3. Lawsuits against the company.
In late 2011 and throughout 2012, a group of investors had filed a class-action lawsuit against the company as they felt the company had divulged incorrect and misleading information to shareholders on current holdings and total revenue. They went on to claim that the company didn't even legally own the mines they reported on, and this was a catalyst for a large drop in the company's stock price. It was all too familiar with several companies 'shadow-investing' in companies and never did due diligence to see if what they were investing in was legitimate. On December 2012, the courts dismissed the case.
I will not get into details on financials, as I feel like each person should do their own due diligence on any investment they make. What I will say is all 3 major problems that really affected the company's performance, future and perception seemed to have been either stifled or cleared for the moment.
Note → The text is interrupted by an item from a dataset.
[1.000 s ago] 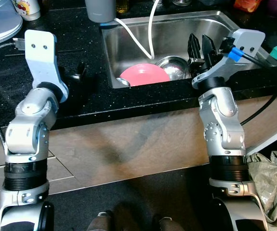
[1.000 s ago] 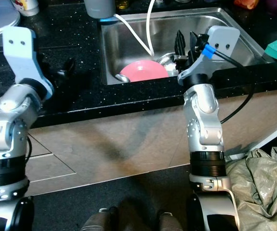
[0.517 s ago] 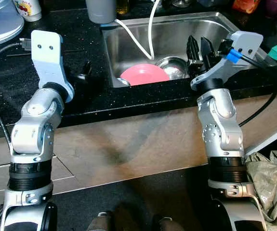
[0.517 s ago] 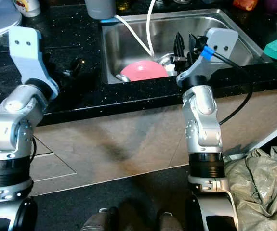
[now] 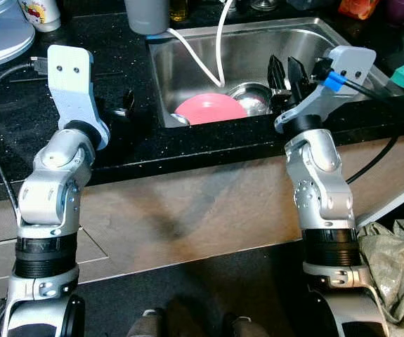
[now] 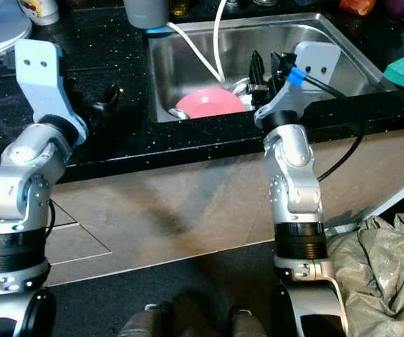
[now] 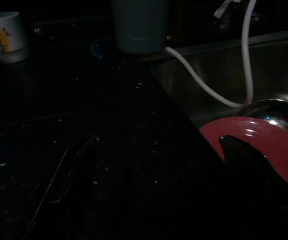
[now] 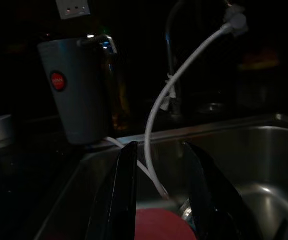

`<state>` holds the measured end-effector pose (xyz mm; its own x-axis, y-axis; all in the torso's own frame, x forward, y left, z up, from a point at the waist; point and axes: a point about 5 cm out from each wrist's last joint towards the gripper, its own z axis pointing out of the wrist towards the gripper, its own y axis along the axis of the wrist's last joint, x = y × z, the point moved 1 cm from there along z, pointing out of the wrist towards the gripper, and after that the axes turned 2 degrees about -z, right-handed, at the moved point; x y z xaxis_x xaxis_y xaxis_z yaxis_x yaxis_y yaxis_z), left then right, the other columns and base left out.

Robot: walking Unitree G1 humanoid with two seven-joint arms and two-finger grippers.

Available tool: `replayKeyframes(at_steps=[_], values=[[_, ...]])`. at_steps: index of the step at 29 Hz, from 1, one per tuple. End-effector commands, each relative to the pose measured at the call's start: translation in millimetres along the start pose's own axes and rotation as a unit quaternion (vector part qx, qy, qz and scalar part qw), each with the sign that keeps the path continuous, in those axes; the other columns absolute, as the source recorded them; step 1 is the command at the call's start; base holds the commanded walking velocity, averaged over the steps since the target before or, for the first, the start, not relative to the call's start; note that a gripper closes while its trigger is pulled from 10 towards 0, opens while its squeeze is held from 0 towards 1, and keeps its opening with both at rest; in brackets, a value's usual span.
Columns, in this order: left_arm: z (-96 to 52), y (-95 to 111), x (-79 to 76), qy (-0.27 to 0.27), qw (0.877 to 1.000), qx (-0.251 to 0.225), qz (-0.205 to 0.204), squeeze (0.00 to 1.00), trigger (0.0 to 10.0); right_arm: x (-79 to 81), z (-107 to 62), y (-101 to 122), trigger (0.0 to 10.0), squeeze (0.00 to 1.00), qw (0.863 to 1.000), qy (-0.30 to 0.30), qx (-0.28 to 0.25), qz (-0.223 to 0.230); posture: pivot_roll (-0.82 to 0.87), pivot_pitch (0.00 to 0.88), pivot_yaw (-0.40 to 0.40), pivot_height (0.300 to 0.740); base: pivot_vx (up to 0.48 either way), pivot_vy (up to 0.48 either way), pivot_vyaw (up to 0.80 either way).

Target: Kitchen organization

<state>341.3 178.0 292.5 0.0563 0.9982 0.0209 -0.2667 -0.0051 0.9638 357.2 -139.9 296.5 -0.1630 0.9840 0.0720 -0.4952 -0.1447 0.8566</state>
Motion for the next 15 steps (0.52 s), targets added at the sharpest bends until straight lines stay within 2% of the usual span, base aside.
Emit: replayKeyframes(at_steps=[1, 10, 15], values=[[-1.2, 2.6, -1.2, -0.003, 1.000, -0.001, 0.001, 0.00, 10.0, 1.0, 0.3, 1.3, 10.0, 0.00, 1.000, 0.001, -0.002, -0.007, 0.05, 0.152, 0.007, 0.740, 0.000, 0.000, 0.80], [-0.9, 6.7, -0.5, -0.004, 1.000, -0.005, 0.005, 0.00, 10.0, -1.9, 0.4, -0.2, 10.0, 0.00, 1.000, -0.004, 0.003, -0.008, 0.06, 0.157, 0.009, 0.740, 0.000, 0.000, 0.80], [-0.3, 8.7, 2.1, 0.001, 1.000, -0.005, 0.004, 0.00, 10.0, -4.7, 0.1, -1.9, 10.0, 0.00, 1.000, -0.013, 0.005, 0.007, 0.06, 0.160, 0.008, 0.740, 0.000, 0.000, 0.11]])
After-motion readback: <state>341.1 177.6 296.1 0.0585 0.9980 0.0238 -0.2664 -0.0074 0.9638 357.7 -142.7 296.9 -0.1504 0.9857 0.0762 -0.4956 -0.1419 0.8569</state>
The income statements over the last several quarters have been appealing and with the acquisition of the two new mines, their bottom lines are in a good position, considering the company's historical margins on coal supply.
The downside of this investment is unrealized production rates or safety issues with the mines. Although LLEN has had no fatal incidents at any of their work sites, a good percentage of mines were shut down in 2012 due to a fatal accident at a nearby mine where the Chinese government shut them down in that area until each area were re-examined for safety. LLEN passed each review with no recordables.
For a worst case scenario, the company sits on about $3.7MM cash, $3.6MM in ARs, and $4.7MM in inventories. This gives a net current asset value of $.81/share. Its tangible book value is $5.03/share. For efficiency measures, the actual coal production rates against allowable coal production rates has historically been at a ratio of about 80-85%. The current and quick ratios are 2.49 and 2.41, respectively. Debt levels are almost non-existent.
[Balance Sheet- GuruFocus]
EPS (TTM) was $.62/share (see chart).
[EPS Chart - GuruFocus]
View versus stock price:
[Stock Price - GuruFocus]
The Guizhou mining segment alone, assuming a lower-end coal price of $55/ton for the year, their expected efficiency of 80%, and permitted output of 1.2MM tons of coal, will earn revenues of $60MM in FY 2013. With historical gross coal mining margins of 45% gives gross profits of $27MM. And we are not yet including the Yunnan province where they are targeting 600,000 tons/year. This gives a total mining gross profit target of $41MM. This compares with 2012 and 2011 gross mining profits of $17MM and $19MM.
And this is just their mining segment where coal wholesale has lower margins but the revenues are compelling.
I bought in for $1.64/share. My fair value assessment of LLEN is at $4-5/share. Please do your own research when considering a purchase.
Disclosure: I am long LLEN. I wrote this article myself, and it expresses my own opinions. I am not receiving compensation for it (other than from Seeking Alpha). I have no business relationship with any company whose stock is mentioned in this article.